You don’t need any fancy kitchen equipment to make this happen! Your crockpot is perfect for prepping everything from meatballs and stews all the way up to pulled pork sandwiches (or whatever meal strikes your fancy).
7. Thaw Smart
Use the microwave to thaw your meat and other frozen ingredients. This is one of the fastest ways to defrost food, but it also has the potential to dry out some foods. If you don’t want to use this method, try placing chicken breasts or other meat in a bowl with cold water and covering it with plastic wrap before microwaving for about 10 minutes (depending on how much meat you’re thawing). This ensures that there’s minimal moisture loss during defrosting.
Thawing in cold water is another option if you want to avoid using the microwave, but it takes a little bit longer than microwaving does—about 30 minutes for a 1-pound portion of chicken breast or pork loin. You can speed up this process by adding 1/4 cup salt per gallon of water; this will help draw out any remaining ice crystals from your meat as well as inhibit bacterial growth during storage after thawing (and make sure all surfaces are clean). Just be careful not to overdo it: Too much salt will cause an imbalance in flavor throughout the entire meal later on!

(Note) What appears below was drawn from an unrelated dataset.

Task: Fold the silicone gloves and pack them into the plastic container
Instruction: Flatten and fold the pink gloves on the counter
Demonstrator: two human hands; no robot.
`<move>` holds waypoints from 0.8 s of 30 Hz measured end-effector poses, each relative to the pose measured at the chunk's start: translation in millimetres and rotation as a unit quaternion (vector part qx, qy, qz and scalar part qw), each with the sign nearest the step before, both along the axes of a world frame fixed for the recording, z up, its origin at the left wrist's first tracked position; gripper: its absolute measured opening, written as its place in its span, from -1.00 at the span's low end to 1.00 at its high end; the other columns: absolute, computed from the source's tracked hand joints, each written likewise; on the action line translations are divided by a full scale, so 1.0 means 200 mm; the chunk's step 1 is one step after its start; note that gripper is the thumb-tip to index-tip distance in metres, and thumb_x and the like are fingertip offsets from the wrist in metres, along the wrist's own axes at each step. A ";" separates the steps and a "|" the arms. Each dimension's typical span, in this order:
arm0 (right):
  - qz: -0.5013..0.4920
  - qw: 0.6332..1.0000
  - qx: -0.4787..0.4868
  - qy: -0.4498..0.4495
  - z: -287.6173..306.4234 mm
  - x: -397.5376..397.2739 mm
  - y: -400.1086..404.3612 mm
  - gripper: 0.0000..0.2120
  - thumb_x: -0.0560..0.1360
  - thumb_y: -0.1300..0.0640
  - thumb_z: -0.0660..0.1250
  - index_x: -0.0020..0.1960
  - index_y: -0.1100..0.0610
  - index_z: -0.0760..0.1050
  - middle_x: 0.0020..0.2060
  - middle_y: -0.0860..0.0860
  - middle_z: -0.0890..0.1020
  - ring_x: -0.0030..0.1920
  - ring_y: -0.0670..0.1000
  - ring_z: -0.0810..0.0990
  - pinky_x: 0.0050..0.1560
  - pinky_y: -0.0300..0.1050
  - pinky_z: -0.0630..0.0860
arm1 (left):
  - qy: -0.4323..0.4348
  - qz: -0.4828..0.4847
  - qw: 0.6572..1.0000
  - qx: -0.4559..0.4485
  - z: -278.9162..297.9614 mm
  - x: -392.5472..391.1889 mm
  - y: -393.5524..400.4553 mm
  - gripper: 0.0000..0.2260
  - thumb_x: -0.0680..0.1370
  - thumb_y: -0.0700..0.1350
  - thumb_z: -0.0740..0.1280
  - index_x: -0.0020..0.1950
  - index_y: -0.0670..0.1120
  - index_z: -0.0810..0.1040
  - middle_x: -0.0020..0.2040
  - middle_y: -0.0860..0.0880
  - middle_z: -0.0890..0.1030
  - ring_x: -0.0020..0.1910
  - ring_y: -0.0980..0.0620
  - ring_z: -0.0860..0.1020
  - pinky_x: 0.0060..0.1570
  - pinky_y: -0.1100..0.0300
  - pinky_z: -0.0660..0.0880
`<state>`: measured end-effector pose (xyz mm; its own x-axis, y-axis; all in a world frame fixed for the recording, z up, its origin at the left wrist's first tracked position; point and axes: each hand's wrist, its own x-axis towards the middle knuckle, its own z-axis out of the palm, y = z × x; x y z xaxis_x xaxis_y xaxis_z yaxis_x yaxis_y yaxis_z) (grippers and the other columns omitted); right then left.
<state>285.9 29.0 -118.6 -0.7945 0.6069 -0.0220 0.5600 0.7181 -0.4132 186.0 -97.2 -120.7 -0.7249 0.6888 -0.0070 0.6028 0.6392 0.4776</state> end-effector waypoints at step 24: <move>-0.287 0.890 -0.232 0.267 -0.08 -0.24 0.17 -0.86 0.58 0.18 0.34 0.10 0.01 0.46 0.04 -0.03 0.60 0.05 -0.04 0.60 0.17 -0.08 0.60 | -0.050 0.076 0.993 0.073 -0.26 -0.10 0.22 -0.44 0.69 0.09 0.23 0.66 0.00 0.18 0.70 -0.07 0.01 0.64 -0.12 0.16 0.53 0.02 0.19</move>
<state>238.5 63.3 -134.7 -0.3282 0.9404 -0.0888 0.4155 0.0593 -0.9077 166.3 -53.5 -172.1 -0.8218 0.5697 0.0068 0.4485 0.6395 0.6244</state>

8. Consider Freezing Everything You Can
Freeze your meat and vegetables. Freezing is a great way to save time, but it’s also a great way to preserve food. A lot of people freeze the ingredients they use for meal prep, which means that once you finish cooking, you can put everything in the freezer until it’s time for another meal. It’s a great way to make sure nothing goes bad if you’re meal prepping regularly!
Consider freezing liquids like broth and wine as well. This can help prevent waste because some foods will go bad faster than others when exposed to air or high temperatures (like cooked rice).
9. Pre-cook Grains
Cook grains in advance.
Yes, you can cook grains like quinoa and rice in advance. Cook the grains on Sunday night and store them in an airtight container or baggie in the fridge until dinner time. They’ll stay fresh for up to four days, so you’ll always be able to have them on hand when it comes time to make dinner. And yes, they’re still delicious once they’re reheated!
It’s easy to get overwhelmed by the idea of meal prep. I know I was! But once you start, you’ll be surprised by how much time it frees up in your day. Meal prepping is a great way to save money and eat healthy at home without spending hours in the kitchen. You can even do this with kids around—just make sure they get involved!